> PROBLEM REQUIREMENTS:
Word for word, please restate the line that contains "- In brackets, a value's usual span" and all lines after it through the end of the material, minus the pictures.

> MATERIAL PROVIDED:
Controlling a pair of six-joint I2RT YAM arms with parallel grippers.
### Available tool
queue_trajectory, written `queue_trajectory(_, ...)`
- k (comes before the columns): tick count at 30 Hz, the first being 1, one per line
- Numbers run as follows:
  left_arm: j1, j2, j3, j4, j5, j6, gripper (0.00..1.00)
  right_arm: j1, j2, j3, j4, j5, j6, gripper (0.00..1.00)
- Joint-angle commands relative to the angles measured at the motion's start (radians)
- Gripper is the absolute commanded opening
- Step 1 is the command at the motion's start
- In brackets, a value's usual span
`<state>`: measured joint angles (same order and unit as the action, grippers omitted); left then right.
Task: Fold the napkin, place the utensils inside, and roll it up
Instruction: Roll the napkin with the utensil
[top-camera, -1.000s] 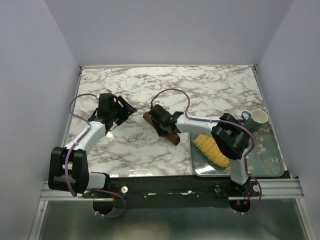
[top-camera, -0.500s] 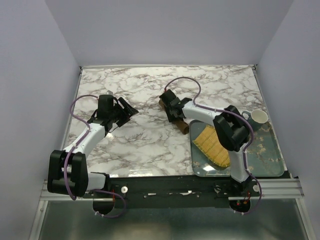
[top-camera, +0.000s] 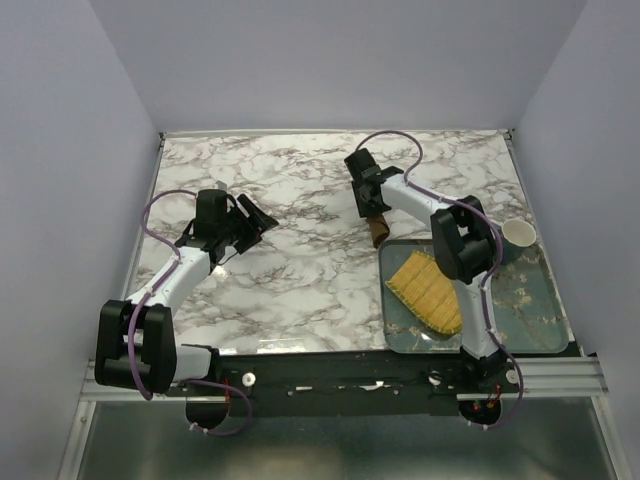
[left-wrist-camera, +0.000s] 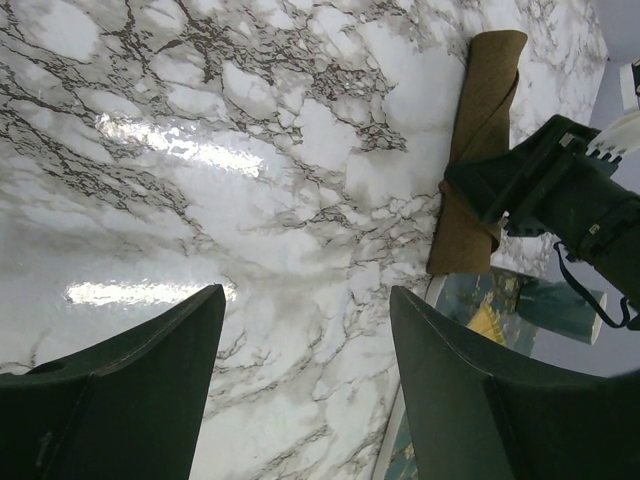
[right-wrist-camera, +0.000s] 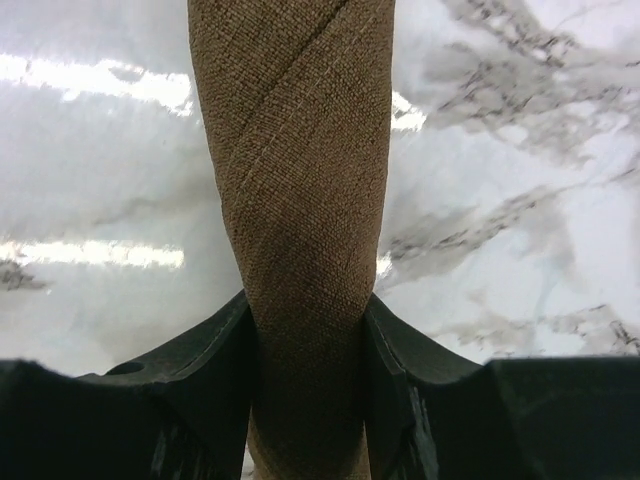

> EXERCISE SOLUTION:
- In brackets, a value's usual span
`<state>`: measured joint angles (same order and unit as the action, grippers omitted); left then right.
Task: Fold the napkin, place the utensils inside, and roll it up
Instruction: Roll the napkin with the utensil
[top-camera, -1.000s] 
[top-camera, -0.500s] 
[top-camera, +0.000s] 
[left-wrist-camera, +0.000s] 
[right-wrist-camera, +0.000s] 

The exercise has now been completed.